◆ **Task statement**: Please restate exactly the lines from the one holding "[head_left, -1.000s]" to the end of the material, including both ends and excluding every picture.

◆ **Collected data**:
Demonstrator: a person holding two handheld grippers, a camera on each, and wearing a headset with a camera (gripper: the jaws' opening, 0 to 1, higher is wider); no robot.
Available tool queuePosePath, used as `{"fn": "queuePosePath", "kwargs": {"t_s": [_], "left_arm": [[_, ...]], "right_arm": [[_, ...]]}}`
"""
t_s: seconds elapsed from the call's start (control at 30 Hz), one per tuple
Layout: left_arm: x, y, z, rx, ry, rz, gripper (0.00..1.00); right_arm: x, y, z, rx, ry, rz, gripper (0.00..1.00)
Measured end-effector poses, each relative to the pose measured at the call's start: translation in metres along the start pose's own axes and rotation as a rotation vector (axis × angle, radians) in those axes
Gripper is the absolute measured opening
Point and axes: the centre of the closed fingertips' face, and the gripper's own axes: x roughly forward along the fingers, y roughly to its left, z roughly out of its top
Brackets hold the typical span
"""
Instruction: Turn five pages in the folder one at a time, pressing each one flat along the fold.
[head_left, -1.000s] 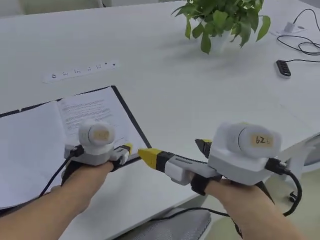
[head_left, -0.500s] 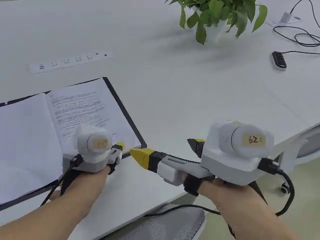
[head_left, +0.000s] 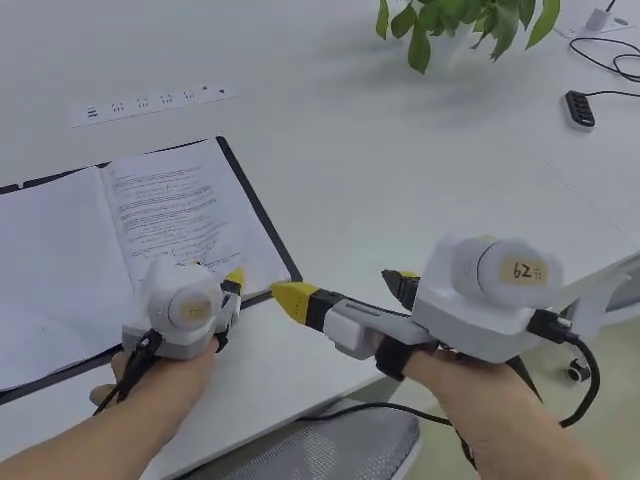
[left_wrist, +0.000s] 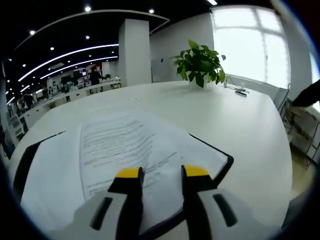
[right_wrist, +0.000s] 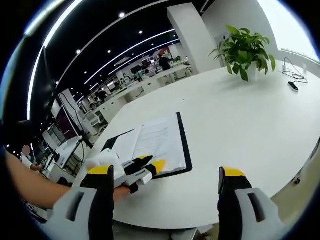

◆ **Output below**:
[head_left, -1.000s] 
[head_left, -0.500s] 
[head_left, +0.000s] 
[left_wrist, +0.000s] 
[right_wrist, +0.000s] 

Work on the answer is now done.